Montezuma Orchard Project Promoting Apple Diversity

Montezuma Orchard Restoration Project (MORP) is a non-profit working to preserve Colorado’s fruit growing heritage and restore an orchard culture and economy to the southwestern region. In our work, we have learned that the stories connected to the orchards are just as important as the rare genetics they contain. Many of the people who grew up around these old trees are still here to share their knowledge. Together, these trees and the descendants of early fruit-growing pioneers, create a living history for us to hold on to.

Photo courtesy Montezuma Orchard Restoration Project.

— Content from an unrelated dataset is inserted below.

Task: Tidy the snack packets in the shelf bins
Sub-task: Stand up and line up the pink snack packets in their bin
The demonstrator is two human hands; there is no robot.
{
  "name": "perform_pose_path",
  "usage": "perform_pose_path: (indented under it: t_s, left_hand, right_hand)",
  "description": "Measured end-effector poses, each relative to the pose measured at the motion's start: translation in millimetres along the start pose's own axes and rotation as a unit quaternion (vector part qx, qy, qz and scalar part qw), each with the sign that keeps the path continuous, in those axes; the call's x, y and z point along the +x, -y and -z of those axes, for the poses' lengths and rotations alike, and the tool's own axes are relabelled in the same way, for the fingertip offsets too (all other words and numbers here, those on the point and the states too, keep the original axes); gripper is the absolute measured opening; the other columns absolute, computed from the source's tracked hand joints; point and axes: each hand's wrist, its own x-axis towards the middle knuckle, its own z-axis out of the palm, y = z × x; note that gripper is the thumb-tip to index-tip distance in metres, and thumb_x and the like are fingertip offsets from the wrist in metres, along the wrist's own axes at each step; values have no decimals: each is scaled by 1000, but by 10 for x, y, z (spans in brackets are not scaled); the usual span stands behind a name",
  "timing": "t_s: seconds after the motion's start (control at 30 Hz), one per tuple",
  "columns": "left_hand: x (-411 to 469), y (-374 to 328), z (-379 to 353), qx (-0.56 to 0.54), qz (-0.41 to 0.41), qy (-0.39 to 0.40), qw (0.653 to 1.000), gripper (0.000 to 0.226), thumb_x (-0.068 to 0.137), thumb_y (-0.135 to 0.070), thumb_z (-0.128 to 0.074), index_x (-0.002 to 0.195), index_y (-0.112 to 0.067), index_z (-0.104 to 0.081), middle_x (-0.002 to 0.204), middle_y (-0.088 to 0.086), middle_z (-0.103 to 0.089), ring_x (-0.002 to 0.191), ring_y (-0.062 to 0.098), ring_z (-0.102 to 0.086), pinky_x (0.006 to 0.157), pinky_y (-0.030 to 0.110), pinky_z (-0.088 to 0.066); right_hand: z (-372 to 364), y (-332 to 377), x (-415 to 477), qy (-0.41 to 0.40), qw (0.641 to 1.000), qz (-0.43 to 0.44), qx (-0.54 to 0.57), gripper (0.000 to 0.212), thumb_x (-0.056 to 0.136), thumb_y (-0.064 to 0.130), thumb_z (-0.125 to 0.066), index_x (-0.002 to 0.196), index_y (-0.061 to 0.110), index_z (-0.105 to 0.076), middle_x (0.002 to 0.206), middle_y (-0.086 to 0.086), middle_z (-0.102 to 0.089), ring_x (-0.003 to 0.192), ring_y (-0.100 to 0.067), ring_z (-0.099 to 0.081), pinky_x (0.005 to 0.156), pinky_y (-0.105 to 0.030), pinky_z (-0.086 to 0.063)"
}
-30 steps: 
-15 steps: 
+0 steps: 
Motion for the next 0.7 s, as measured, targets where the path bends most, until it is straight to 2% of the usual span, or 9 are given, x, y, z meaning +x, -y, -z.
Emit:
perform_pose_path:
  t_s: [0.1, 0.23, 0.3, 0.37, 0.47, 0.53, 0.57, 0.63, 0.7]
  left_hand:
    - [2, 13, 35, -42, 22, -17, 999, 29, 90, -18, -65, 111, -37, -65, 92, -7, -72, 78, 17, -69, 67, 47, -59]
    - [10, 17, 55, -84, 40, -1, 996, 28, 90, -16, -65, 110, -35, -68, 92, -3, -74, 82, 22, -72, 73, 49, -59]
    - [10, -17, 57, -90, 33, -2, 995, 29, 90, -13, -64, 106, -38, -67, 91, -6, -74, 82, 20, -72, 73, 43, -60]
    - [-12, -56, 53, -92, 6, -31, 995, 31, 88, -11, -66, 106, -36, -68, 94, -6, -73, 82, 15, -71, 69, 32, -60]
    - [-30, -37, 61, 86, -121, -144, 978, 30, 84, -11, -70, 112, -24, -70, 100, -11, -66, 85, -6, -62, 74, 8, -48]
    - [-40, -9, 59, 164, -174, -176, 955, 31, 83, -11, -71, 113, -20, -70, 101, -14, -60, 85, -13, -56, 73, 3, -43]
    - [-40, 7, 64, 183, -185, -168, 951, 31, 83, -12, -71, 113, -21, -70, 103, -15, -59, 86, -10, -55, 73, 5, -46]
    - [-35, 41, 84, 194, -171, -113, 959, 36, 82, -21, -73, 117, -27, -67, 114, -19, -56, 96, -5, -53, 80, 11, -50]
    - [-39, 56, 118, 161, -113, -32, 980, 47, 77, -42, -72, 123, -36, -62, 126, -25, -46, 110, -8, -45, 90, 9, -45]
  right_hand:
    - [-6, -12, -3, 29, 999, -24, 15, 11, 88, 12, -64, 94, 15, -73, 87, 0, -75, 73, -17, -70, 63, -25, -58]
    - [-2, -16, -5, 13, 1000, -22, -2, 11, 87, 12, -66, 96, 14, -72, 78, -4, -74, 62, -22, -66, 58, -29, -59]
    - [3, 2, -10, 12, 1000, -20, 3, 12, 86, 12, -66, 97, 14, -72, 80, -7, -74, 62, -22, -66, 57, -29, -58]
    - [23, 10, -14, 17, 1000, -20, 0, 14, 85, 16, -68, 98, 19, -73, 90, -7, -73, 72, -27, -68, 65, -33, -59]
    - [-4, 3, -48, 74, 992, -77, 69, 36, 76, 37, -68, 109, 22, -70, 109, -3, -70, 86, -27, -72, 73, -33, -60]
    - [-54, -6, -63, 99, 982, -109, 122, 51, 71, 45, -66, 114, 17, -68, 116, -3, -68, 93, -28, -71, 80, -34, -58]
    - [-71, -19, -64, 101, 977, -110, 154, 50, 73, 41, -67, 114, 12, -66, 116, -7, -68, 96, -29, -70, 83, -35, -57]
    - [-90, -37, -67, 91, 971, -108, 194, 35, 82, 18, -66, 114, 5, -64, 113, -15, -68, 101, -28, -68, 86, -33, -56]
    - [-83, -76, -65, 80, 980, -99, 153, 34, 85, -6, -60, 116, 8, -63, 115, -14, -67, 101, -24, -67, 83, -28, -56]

The great work and generous spirit of our early pioneers will not pass forgotten if MORP is successful. To that end, the project will work to inspire a whole new generation of active orchard owners, fruit enthusiasts, cider makers, and the like; not just here in our backyard, but across Colorado and beyond. MORP strives to share our knowledge and lessons learned just as our fruit pioneers did some 100 years ago.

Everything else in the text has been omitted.